Roche set to extend Hemlibra label
The US FDA has accepted a supplemental BLA to Roche's existing market approval of the new hemophilia A treatment Hemlibra (emicizumab), which could significantly extend the patient group covered by the label.
In December 2017, the FDA approved Roche’s bispecific antibody for the about 30% of 320,000 hemophilia A patients worldwide who have antibodies against blood clotting factor VIII in their blood and thus do not benefit from the current standard of care: preventive injections of blood clotting factor VIII their body is not able to form. Hemlibra is a bispecific antibody that is not affected by factor VIII antibodies, but at the same time takes on the job of factor VIII to bring together factor IXa and factor X, proteins required to activate the natural coagulation cascade (in course of the process of intrinsic platelet activation) and restore the blood clotting process for people with haemophilia A.
Recently presented results of the Haven 3 Phase III study (NCT02847637) now suggest, that Hemlibra could additionally outperform current plasma-derived or recombinantly produced factor VIII medicines by reducing bleeds more effectively than the current standard strategy to prevent bleeds in hemophilia A patients.

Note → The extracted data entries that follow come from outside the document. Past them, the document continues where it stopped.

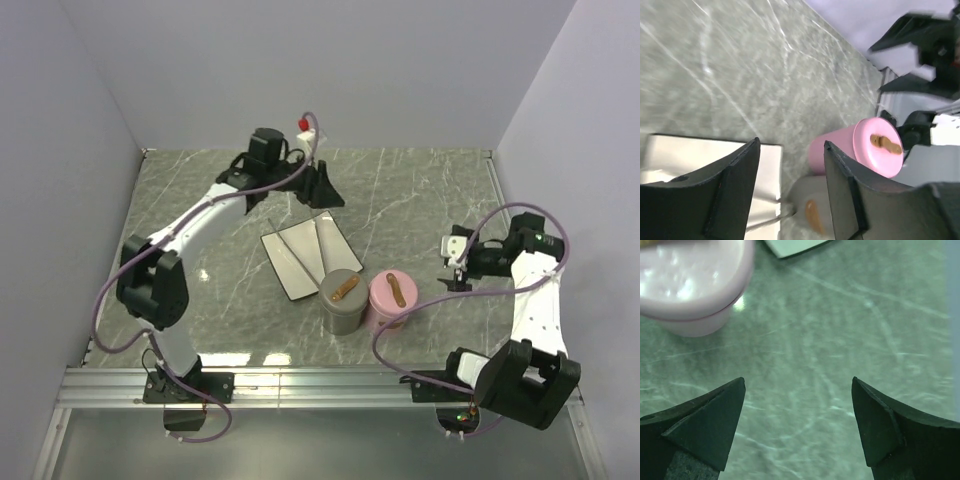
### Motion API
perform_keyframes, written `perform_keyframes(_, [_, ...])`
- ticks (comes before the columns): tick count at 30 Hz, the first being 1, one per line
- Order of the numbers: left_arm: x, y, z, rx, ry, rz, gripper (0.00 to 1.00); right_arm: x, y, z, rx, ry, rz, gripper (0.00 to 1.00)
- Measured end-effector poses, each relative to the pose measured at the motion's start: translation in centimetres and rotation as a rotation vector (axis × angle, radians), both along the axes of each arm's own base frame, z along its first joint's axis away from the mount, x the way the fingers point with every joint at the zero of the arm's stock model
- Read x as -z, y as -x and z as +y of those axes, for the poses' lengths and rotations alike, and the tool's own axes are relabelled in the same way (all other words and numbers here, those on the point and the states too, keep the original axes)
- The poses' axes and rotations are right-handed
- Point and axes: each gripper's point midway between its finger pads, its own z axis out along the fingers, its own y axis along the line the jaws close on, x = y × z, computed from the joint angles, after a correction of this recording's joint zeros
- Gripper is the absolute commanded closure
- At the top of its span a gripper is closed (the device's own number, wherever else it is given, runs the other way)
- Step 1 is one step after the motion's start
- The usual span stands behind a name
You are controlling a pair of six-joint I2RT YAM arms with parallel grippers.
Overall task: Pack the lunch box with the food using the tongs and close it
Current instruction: Move the packing box to the center of the board, then adjust the packing box at the center of the board.
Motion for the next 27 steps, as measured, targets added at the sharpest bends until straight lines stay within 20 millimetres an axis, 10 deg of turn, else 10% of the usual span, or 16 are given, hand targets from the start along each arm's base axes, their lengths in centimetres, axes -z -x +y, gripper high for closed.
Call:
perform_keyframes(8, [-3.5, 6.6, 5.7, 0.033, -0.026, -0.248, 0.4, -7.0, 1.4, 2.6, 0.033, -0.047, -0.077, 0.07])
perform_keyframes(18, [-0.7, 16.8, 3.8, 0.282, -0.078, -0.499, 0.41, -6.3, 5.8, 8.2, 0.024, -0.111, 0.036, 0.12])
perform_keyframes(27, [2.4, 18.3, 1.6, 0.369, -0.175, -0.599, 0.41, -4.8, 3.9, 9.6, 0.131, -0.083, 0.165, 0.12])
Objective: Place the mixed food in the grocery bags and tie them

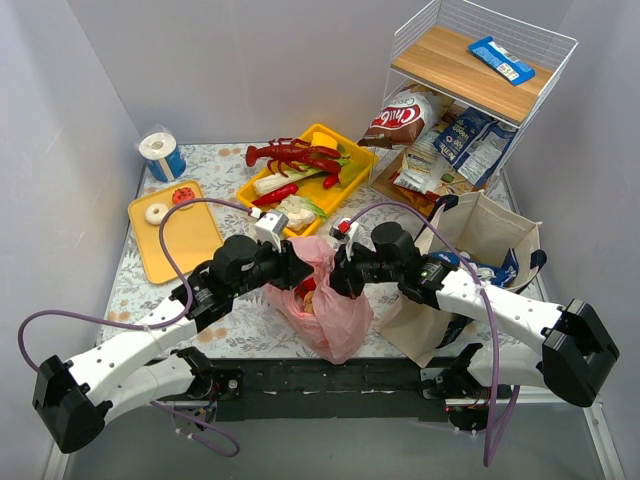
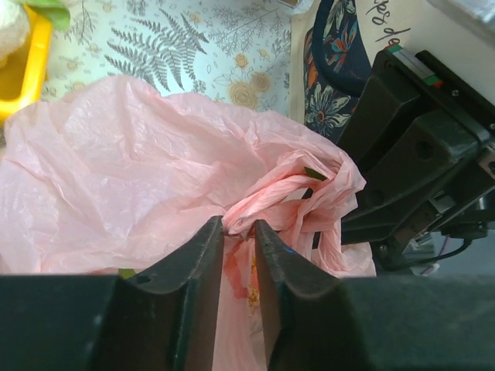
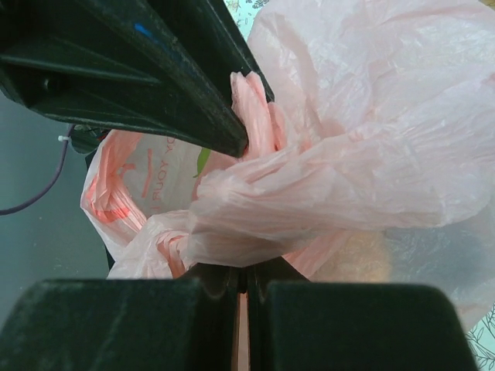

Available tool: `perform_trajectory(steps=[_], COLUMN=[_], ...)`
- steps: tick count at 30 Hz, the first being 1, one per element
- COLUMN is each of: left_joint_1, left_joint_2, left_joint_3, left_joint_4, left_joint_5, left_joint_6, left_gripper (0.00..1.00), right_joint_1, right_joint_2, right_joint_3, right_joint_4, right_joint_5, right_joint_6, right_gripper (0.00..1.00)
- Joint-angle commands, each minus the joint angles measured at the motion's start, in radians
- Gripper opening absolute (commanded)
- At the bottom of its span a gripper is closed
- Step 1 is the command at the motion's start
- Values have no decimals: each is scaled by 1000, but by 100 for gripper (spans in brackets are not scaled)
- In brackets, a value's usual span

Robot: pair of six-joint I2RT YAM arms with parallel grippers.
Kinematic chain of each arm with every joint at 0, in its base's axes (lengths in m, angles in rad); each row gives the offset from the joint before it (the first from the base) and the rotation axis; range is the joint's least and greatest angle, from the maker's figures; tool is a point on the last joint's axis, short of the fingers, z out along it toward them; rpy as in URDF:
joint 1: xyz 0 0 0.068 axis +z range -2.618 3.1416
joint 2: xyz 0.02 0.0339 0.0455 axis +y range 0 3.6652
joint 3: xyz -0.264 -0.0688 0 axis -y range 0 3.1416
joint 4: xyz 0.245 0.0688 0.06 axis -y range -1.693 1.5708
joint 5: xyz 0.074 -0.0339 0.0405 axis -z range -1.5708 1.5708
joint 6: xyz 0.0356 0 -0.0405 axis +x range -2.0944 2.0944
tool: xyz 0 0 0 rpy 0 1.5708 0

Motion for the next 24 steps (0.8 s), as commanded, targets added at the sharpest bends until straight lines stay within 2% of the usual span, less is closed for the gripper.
perform_trajectory(steps=[1, 6, 13, 24], left_joint_1=[6, 6, 6, 9], left_joint_2=[-9, -12, -47, -124], left_joint_3=[13, -9, -13, -29], left_joint_4=[69, 92, 28, -8], left_joint_5=[13, 7, -85, -104], left_joint_6=[15, -8, -22, -30], left_gripper=[16, 0, 0, 0], right_joint_1=[-3, -3, -7, -29], right_joint_2=[-9, -6, -39, -87], right_joint_3=[41, 49, 93, 76], right_joint_4=[17, 1, -153, -257], right_joint_5=[-21, -24, 66, 105], right_joint_6=[-3, -12, -57, -95], right_gripper=[1, 1, 1, 1])
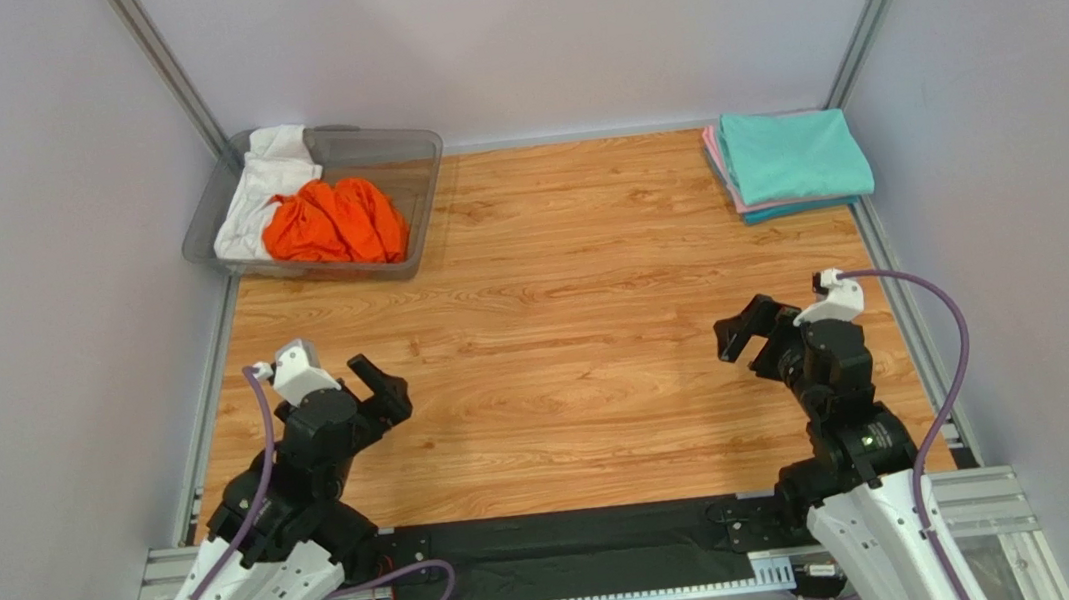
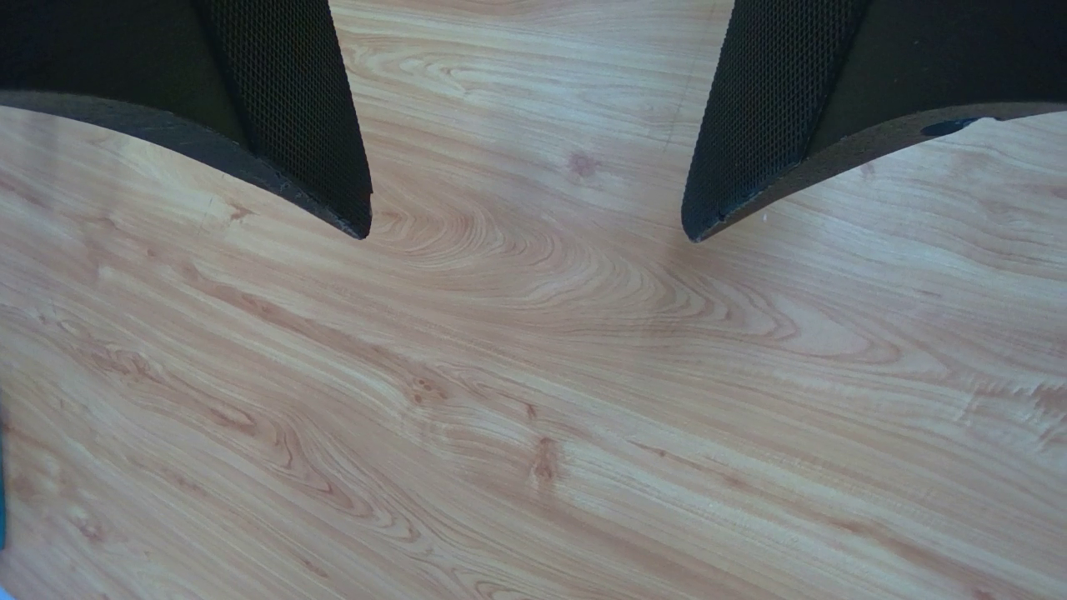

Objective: Fold and stack the t-shirts
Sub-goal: Grab the tshirt from the pile

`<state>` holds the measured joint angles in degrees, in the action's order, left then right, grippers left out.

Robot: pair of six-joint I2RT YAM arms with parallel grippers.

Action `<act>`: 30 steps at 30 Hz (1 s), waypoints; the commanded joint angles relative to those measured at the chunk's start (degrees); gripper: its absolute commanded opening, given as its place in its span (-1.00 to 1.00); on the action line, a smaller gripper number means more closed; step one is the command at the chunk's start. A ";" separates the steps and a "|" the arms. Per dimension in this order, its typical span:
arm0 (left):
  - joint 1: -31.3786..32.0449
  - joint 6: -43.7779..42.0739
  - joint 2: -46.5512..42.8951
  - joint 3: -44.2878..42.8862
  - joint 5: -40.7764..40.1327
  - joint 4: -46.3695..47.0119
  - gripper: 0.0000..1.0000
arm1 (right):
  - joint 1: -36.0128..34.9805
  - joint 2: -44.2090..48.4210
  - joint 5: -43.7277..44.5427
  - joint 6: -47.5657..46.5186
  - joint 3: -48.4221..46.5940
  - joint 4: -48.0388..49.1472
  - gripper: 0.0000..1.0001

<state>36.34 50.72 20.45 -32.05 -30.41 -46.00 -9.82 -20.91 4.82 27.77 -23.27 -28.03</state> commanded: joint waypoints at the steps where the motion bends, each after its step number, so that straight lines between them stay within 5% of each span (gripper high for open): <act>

They are part of the sBLA submitted by Roche to the FDA, the EMA and other regulatory authorities across the world. If it went through, Roche’s medicine could become the first-line treatment option for the about 70% of hemophilia patients who do not form factor VIII inhibitors. The FDA has granted Priority Review to check the new data submitted and the appropriate label extension. A decision is due to be made on 4 October.
In the HAVEN 3 study, 152 patients hemophila A patients older than 12 years without factor VIII inhibitors who received Hemlibra prophylaxis every week or every two weeks showed a 96% and 97% reduction in treated bleeds, respectively, compared to those who received no prophylaxis. In an additional arm of the study, people who had previously received factor VIII prophylaxis in a non-interventional study switched to Hemlibra prophylaxis, allowing for an intra-patient comparison of two prophylaxis regimens. Based on the intra-patient comparison, Hemlibra demonstrated a statistically significant reduction of 68% (p<0.0001) in treated bleeds, making it the first medicine to show superior efficacy to prior treatment with factor VIII prophylaxis, the standard of care.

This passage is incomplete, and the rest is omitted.